Someone once told me ‘never to start’ if I wanted to live with my loved ones peacefully.
In her view, if you know you aren’t going to do something ‘till death,’ it is better you do not start it at all.
Here is an illustration;
If a man is courting a lady and pulling out as many tricks as possible out of his bag, he should be ready and willing to maintain them when she finally says yes.
That means if you opened the door on date number 1, you should keep this up even on date 762. If you used to tell your wife you loved her ‘curves and edges,’ after her third child, you better be ready to continue complimenting her figure.
If you do not intend to then simply ‘don’t start.’ Now does it make sense?
We had a good argument about this. I explained to her that some things are possible ‘now’ and might not be in future so you need to maximise the opportunity while you still can. If you are wealthy, your children deserve to have the best life you can afford. In the event that something goes terribly wrong, and you become bankrupt for instance, at least they have good memories. Would you regret the ‘good life’ they had or wish they had gotten used to rugs in preparation for this time in their life?
Nevertheless, there are times when her reasoning comes to mind and actually makes some sense.
A few weeks ago, I received a rather ‘hilarious’ text from Kate. It was 8.30 a.m on a hot Monday morning and I was figuring my day out when I noticed light flickering on my phone. My day’s first message- “I can’t believe you have also forgotten my birthday,” it read. *Meanwhile, other people were waking up to ‘Good morning beautiful’ texts…but not me* I digress.

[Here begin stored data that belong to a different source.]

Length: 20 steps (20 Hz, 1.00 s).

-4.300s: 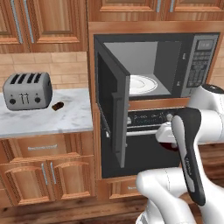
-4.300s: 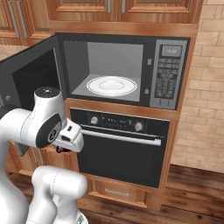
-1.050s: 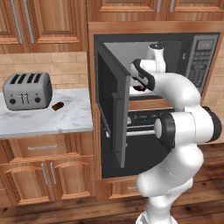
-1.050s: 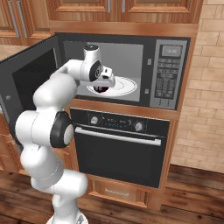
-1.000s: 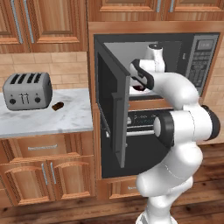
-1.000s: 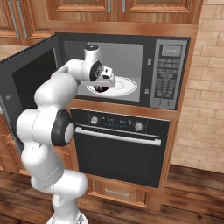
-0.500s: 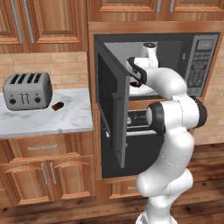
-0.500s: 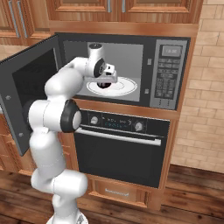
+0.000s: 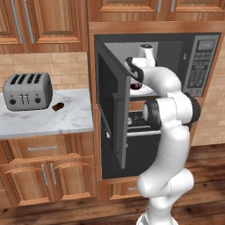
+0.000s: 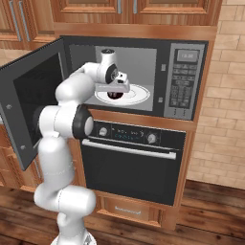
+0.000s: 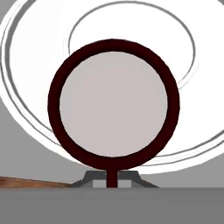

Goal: Pick the mug from the counter and place it inside the microwave. Then close the microwave.

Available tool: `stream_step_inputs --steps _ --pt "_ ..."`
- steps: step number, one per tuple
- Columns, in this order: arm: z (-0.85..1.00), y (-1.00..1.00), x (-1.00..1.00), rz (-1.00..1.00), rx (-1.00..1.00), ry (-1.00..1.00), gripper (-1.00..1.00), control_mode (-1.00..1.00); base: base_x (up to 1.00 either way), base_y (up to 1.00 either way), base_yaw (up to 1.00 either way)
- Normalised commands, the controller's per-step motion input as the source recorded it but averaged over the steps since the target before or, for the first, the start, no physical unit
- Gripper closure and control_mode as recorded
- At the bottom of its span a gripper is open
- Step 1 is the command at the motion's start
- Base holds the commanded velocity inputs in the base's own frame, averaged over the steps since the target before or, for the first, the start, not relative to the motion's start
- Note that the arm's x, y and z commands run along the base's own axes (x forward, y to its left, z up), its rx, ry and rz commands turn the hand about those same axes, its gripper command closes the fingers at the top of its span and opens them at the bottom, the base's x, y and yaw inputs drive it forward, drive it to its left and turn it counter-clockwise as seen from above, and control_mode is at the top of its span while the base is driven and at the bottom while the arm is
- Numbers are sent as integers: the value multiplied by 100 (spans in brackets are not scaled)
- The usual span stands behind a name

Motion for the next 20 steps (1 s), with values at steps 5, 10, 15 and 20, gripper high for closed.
stream_step_inputs --steps 5,10,15,20 --pt "-11 0 26 0 0 2 100 -100 0 0 0" --pt "0 0 37 0 0 0 100 -100 0 0 0" --pt "-2 0 32 0 0 0 100 -100 0 0 0" --pt "-6 0 7 0 0 4 100 -100 0 0 0"
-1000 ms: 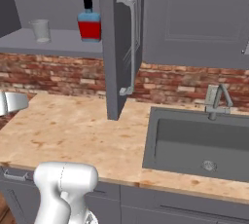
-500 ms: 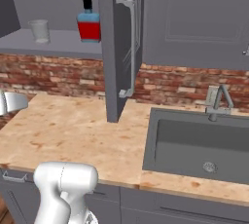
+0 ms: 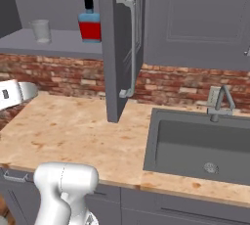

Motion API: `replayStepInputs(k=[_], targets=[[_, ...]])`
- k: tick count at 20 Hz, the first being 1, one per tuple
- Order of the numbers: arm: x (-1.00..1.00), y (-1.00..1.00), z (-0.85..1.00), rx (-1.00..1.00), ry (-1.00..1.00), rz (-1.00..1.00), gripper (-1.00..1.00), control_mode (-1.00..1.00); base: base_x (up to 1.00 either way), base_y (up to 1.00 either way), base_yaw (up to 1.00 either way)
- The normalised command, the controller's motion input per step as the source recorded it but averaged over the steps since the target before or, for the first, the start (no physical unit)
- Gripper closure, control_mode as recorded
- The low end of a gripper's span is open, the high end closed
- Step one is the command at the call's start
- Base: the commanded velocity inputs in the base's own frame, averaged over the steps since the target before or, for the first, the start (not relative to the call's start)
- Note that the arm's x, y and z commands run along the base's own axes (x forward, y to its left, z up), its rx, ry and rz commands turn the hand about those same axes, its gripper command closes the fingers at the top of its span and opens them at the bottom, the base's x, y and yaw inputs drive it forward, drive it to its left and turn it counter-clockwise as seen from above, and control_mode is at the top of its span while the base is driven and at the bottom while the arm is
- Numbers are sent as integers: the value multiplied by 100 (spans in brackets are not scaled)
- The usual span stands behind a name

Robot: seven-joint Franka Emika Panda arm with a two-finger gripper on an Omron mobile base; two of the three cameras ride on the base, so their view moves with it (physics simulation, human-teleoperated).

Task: There is a bowl on the dining counter. Grab a lemon wedge from the fridge and place it in the bowl. Then get the liquor bottle and glass cup from the cabinet and place them next to the bowl.

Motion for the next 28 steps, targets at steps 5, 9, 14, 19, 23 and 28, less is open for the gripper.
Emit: replayStepInputs(k=[5,9,14,19,23,28], targets=[[19,-3,16,3,-19,24,-100,-100,0,0,0],[-2,-32,52,34,-27,6,-100,-100,0,0,0],[4,-21,75,42,-14,-2,-100,-100,0,0,0],[20,-5,52,19,-2,-12,-100,-100,0,0,0],[21,-1,26,-1,0,-16,-100,-100,0,0,0],[22,-9,29,-1,0,-16,-100,-100,0,0,0]])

I was flabbergasted. I was not even dressed to leave the house but in this person’s head the day had already ended! I had actually planned to call later that day and wish her a happy birthday-fail! After giving it some thought, I figured out the problem. She was so used to receiving a message or call from me at midnight so to her 8.30 was too late.
I really wanted to give her a nice long lecture but I thought it would probably make more sense on a different day. How do I ‘forget’ her birthday and also ruin it by trying to pump some sense into her head? I tried to delicately tell her not to ‘attack’ anyone else because people have ‘real’ problems that do not include the day of her birth.
Alas, a minor investigation a few minutes later proved that I was not the only one who had been grilled for ‘forgetting.’ At this point, I decided to laugh it off instead because it was quite ridiculous.
One of the most glaring characteristics I have noticed amongst the human race, over time is egocentrism, in all shapes and sizes. It starts small and then quickly spreads like a bad rash. Worst of all, we practice it with friends and foes, alike.
After satisfying our selfish desires, everyone else can go hang.
Kate didn’t care if I was okay, where I was or how I had been for the past month that she hadn’t checked on me. It was her birthday and thus the world had to stop and pay homage to her royal highness.
“We have a tendency to want the other person to be a finished product while we give ourselves the grace to evolve.”
I see it begin in simple ways. You are late for a meeting because something important came up but when someone else is held up, World war III must erupt. God forbid another person has an excuse! You are the only one who is entitled. Your lateness was understandable but theirs must be deliberate.
The boss makes little mistakes that cost the firm their reputation and maybe even some clients from time to time. The moment an employee even dares to think about almost, kind of, getting close to such a blunder, they will be insulted in tongues and reminded how worthless they are (Imagine the irony if this employee’s photograph is pinned on the wall as ‘employee of the month’ amidst all this drama)
It is more ‘acceptable’ coming from a superior but our peers are often the biggest culprits.
One day, you are ‘bffs’ and the next you are an adversary simply because you did not live up to the standards you set. <<The universe and its mockery.
The other day I overheard Michael complain. His very good friend owed him money and had taken weeks to pay it. “It is only 1 million shillings but he makes it seem like 20 million,” he added angrily.
It took a lot of self-control for me not to turn my chair around and wash his dirty linen in public.
He of all people would, idyllically be quiet on matters pertaining to money and debt but NO…one must show the world how ‘able’ he is.
See, Michael had been in those shoes not too long ago. He too owed money for months, much less actually.
During this time, however, he purchased a new phone, tyres for his car and even gave it a paint job.
You know those people who get potbellies when they owe you money and you are there chilling with your ‘one pack?’ >>>Michael is the poster child.
In all his wisdom, he saw it fit to share all this ‘good news’ with his creditor even though he had failed to pay up. Of course, his car’s paint job was more urgent than paying up his debt!
I really hope when his daughter tells him her school fees is due, he won’t reply “but sweetie, can’t you see daddy is still working on the swimming pool at home?”
I have been guilty of this selfishness too, we all have but can we at least make an effort, slap ourselves out of it when we notice it creeping in?